With the elevation of jalen Hurts to starter for the Philadelphia Eagles this weekend, the availability of demoted quarterback Carson Wentz at the end of the season is in play. Because Frank Reich has worked with Wentz before and incumbent QB Philip Rivers turned 39 yesterday, the Colts seem to be the sexy pick to hand his services.
Even though Wentz has played well in the past – he had a very nice 2017 – it seems a stretch to believe GM Chris Ballard would part with assets to welcome someone else’s damaged (and expensive) goods as a potential savior to replace Rivers.
Here are five reasons the Colts won’t make this move:
Rivers is still playing at a higher level than the much younger Wentz – There is no statistical measure for a quarterback that is less kind to the resolutely immobile Rivers than QBR, and even at QBR Rivers holds a wide advantage over Wentz. Rivers is ranked 21st in the NFL with a QBR of 63. Wentz is 28th at 49.2. Throwing the football, Rivers is ranked 12th by Pro Football Focus – Wentz is 31st. It would be nice for the Colts to have a guy who can run at QB, but not at this discrepancy of arm talent.

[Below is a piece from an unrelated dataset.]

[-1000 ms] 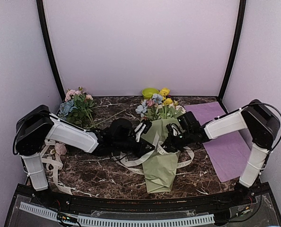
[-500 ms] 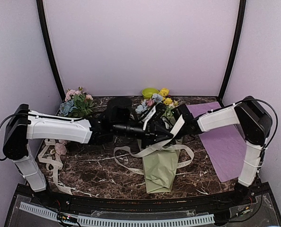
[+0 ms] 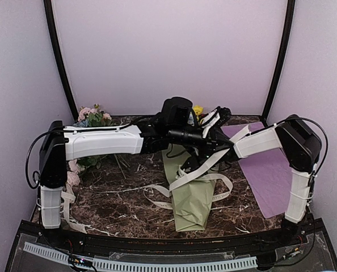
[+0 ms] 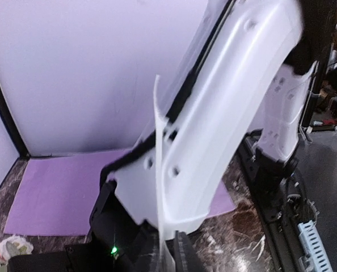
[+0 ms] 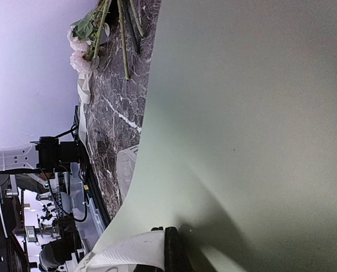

Wentz leads the NFL in both interceptions and sacks – With four games remaining this season, Wentz has already been sacked the 47th most times in NFL history. If he kept his starting position and maintained that bruising pace, Wentz would easily slide into an all-time top five slot. As for picks, Wentz’s 15 give him a comfortable lead among his peers. The rap on Rivers when he signed with the Colts was that he throws it to the other guys too often, but Foles has out-erred Rivers by six, and the difference in percentage of passes intercepted is 3.4% to 2.1%.
Insane expense line for Wentz stretches through 2024 – Wentz is owed over $120M for the next four years with most of it guaranteed. If the Colts get the very best Wentz has to offer, the money is still a stretch. If Wentz performs as he has in 2020, it would be a deal that dooms the Colts to mediocrity at best for those years and beyond.
Any trade requires Colts to send something to Philly – Is there a player on the Colts roster or draft capital that Ballard might agree to send to the Eagles in exchange for Wentz AND that burdensome contract? The answer is no. Ballard is a smart guy, and would never agree to send an asset for a withering but costly talent.
Jim Irsay’s patience – “If you try and solve the quarterback issue in a year, and don’t do it right, you can set your franchise back 10 years.” That’s a Jim Irsay quote about quarterbacks. The Bears have always been impatient, and their last excellent quarterback was Sid Luckman! The Colts will find the next franchise quarterback, but it is going to take time. Until then, Rivers will do just fine.
I thought about countering my anti-Wentz arguments with five that are positive, just in case Ballard sees things differently, but the five arguments I promised you are not worth sharing. After writing things like, “Wentz’s best year was his last with Frank Reich as his offensive coordinator,” it just seemed silly to continue. My heart wasn’t in it because I know it won’t happen. Trading for Wentz goes against every principle by which the Colts and Ballard operate.
Rivers has worked out significantly better than the Colts could have dreamed. His numbers are good enough to give the defense the help it needs to win twice as many games as they have lost, and his leadership is outstanding. It’s impossible to talk to his teammates without a broad smile coming to their faces. Check the Eagles Zoom calls – not a lot of smiles.
Maybe Rivers will start to play to his age, but what skill or talent of Rivers can anyone believe will erode beyond where it is in 2020? Is he going to lose foot speed he doesn’t possess? How can Rivers lose a fastball he doesn’t have?